- THE TASK
Begin at the line containing "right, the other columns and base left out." in the data below and go on through the line containing "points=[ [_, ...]", repeating each line exactly; include both ends and no other line.
══ MATERIAL SHOWN ══
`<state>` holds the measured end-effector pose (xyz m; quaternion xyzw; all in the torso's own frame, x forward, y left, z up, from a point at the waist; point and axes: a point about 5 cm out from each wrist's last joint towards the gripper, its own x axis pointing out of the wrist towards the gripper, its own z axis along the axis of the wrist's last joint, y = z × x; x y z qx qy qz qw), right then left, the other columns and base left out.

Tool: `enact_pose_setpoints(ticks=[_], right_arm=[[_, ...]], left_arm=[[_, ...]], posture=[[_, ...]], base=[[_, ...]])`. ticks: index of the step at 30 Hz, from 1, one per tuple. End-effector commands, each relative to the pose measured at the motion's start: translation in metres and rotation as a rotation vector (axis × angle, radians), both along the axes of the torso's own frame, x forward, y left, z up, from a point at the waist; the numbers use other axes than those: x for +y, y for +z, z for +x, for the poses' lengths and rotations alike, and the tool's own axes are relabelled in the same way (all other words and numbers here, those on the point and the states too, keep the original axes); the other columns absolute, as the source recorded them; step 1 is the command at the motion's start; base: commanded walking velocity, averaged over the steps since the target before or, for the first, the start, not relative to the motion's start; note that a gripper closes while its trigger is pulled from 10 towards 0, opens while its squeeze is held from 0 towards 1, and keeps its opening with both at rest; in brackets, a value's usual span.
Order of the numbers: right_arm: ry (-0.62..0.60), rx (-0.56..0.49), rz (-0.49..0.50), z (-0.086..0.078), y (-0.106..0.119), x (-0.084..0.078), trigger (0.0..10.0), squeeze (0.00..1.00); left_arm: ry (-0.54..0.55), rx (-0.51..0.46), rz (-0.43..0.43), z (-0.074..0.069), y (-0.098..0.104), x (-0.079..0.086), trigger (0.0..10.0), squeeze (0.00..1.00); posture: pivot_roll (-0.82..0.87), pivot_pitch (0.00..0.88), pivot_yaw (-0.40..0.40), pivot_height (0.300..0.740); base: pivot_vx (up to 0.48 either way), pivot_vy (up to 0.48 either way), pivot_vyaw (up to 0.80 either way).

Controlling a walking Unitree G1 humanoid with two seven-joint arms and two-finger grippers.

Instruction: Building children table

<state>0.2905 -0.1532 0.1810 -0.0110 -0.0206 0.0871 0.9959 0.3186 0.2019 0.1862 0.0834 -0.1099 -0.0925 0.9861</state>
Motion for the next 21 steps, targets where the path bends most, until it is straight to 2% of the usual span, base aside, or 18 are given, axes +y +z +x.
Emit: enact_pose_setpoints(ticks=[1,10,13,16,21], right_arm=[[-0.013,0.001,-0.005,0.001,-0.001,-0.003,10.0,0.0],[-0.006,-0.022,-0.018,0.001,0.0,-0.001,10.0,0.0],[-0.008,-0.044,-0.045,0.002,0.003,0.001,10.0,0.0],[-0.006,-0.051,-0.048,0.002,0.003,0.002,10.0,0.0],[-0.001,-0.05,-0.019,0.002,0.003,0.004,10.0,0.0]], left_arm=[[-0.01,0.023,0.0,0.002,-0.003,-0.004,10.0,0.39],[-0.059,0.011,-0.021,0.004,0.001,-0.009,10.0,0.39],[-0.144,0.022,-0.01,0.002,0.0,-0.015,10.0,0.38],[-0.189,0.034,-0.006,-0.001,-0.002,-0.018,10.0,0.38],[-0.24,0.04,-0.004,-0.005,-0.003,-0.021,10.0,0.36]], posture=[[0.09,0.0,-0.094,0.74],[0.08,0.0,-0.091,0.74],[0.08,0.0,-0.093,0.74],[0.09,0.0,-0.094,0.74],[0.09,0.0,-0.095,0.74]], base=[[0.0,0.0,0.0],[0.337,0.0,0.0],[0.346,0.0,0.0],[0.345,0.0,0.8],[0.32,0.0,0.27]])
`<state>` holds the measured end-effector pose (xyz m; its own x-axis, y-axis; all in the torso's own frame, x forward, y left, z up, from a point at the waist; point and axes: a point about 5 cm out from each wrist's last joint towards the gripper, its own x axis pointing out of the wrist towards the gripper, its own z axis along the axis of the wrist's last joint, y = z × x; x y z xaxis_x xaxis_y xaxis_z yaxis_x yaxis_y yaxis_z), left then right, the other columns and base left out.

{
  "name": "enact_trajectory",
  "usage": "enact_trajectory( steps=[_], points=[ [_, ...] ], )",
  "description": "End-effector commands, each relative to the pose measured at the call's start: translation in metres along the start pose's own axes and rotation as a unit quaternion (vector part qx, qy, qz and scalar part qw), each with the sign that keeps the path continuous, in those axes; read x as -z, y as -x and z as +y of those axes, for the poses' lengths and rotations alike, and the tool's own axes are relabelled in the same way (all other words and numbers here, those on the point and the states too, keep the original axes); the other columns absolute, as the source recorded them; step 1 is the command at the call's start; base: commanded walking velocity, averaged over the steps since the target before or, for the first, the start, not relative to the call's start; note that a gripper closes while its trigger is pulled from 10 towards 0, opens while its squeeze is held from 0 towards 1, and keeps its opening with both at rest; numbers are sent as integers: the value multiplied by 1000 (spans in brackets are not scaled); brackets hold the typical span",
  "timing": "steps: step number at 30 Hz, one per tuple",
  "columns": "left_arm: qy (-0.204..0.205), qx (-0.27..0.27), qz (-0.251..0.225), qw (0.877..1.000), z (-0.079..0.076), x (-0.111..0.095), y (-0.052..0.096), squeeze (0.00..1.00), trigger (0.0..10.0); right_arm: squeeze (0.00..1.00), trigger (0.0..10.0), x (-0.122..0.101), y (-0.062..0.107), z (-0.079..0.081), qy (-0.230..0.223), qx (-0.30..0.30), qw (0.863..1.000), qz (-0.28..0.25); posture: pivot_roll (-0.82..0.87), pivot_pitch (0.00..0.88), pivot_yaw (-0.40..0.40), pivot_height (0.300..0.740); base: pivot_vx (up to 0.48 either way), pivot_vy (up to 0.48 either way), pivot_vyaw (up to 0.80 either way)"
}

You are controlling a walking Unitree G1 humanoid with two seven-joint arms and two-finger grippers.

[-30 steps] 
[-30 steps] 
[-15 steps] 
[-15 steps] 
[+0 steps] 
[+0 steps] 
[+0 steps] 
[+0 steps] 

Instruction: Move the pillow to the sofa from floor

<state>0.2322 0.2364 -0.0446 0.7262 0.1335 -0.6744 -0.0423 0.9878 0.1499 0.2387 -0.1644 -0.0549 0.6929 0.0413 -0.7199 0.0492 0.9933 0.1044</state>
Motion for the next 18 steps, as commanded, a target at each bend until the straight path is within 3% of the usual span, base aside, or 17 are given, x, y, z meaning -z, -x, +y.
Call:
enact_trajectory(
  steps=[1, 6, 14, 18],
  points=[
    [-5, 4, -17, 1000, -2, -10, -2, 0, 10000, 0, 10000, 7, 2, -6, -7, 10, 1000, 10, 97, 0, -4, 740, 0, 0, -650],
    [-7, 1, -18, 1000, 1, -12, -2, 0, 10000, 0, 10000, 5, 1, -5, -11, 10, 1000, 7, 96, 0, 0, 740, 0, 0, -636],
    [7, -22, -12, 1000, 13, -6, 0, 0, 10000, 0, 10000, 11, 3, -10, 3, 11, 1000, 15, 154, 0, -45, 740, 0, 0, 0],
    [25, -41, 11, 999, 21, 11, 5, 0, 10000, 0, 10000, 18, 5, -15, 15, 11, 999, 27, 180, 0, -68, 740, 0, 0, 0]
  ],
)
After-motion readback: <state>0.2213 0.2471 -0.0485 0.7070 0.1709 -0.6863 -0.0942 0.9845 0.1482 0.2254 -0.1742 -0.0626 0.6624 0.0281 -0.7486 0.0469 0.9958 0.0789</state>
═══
- WRITTEN ANSWER
`<state>` holds the measured end-effector pose (xyz m; its own x-axis, y-axis; all in the torso's own frame, x forward, y left, z up, from a point at the waist; point and axes: a point about 5 cm out from each wrist's last joint towards the gripper, its own x axis pointing out of the wrist towards the gripper, its own z axis along the axis of the wrist's last joint, y = z × x; x y z xaxis_x xaxis_y xaxis_z yaxis_x yaxis_y yaxis_z), left then right, the other columns and base left out.

{
  "name": "enact_trajectory",
  "usage": "enact_trajectory( steps=[_], points=[ [_, ...] ], )",

The exercise is finished and nothing remains.